The convergence behavior of Stochastic Gradient Descent (SGD) crucially depends on the stepsize configuration. When using a constant stepsize, the SGD iterates form a Markov chain, enjoying fast convergence during the initial transient phase. However, when reaching stationarity, the iterates oscillate around the optimum without making further progress. In this paper, we study the convergence diagnostics for SGD with constant stepsize, aiming to develop an effective dynamic stepsize scheme. We propose a novel coupling-based convergence diagnostic procedure, which monitors the distance of two coupled SGD iterates for stationarity detection. Our diagnostic statistic is simple and is shown to track the transition from transience stationarity theoretically. We conduct extensive numerical experiments and compare our method against various existing approaches. Our proposed coupling-based stepsize scheme is observed to achieve superior performance across a diverse set of convex and non-convex problems. Moreover, our results demonstrate the robustness of our approach to a wide range of hyperparameters.

翻译：随机梯度下降（SGD）的收敛行为关键取决于步长配置。
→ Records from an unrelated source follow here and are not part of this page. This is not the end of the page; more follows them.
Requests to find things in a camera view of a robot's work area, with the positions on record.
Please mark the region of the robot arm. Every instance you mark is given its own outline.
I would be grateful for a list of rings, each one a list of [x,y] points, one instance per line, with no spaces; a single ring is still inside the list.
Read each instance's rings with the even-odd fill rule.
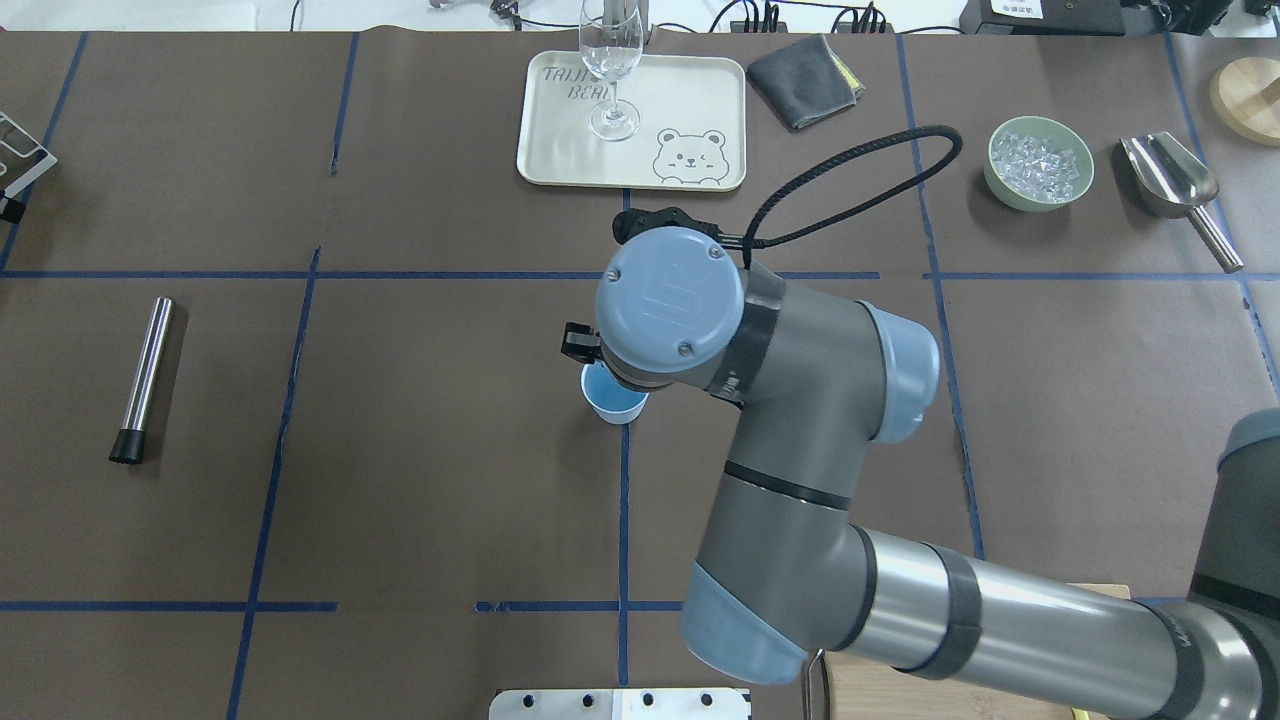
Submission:
[[[906,439],[934,398],[923,325],[678,225],[621,243],[594,314],[566,325],[566,356],[740,411],[682,609],[708,666],[787,684],[824,650],[1115,719],[1277,716],[1275,407],[1228,437],[1185,600],[1149,605],[850,520],[870,445]]]

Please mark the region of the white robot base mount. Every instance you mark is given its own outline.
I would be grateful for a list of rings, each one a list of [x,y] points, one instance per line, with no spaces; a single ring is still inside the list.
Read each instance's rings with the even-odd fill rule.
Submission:
[[[751,719],[749,691],[709,688],[577,688],[502,691],[489,719]]]

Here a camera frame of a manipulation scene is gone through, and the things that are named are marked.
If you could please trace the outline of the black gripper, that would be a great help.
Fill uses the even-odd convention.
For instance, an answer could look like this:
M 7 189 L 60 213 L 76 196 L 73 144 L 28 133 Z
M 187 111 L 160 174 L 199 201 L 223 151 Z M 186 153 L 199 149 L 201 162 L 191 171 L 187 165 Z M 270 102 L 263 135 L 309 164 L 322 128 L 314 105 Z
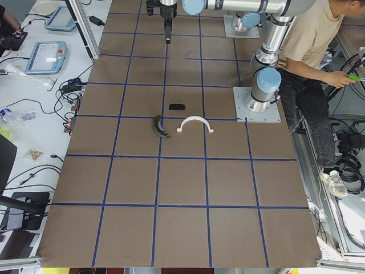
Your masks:
M 171 43 L 172 19 L 177 15 L 177 0 L 159 0 L 160 15 L 164 20 L 165 43 Z

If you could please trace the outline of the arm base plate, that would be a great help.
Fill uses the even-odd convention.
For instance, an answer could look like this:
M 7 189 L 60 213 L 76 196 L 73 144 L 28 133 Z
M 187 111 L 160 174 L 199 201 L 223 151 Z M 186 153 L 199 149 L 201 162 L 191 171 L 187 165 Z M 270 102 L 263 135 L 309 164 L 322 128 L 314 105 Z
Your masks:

当采用恒定步长时，SGD迭代序列构成一个马尔可夫链，在初始瞬态阶段可实现快速收敛。然而，当达到平稳状态时，迭代值会在最优解附近振荡而不再取得进一步进展。本文研究了恒定步长SGD的收敛诊断方法，旨在开发一种有效的动态步长方案。我们提出了一种新颖的基于耦合的收敛诊断流程，通过监测两个耦合SGD迭代序列之间的距离来检测平稳性。我们的诊断统计量设计简洁，并从理论上证明其能够追踪从瞬态到平稳态的转变过程。我们进行了广泛的数值实验，并将所提方法与多种现有方法进行了比较。实验结果表明，我们提出的基于耦合的步长方案在各类凸优化与非凸优化问题上均表现出优越性能。此外，我们的结果证明了该方法对广泛超参数配置具有鲁棒性。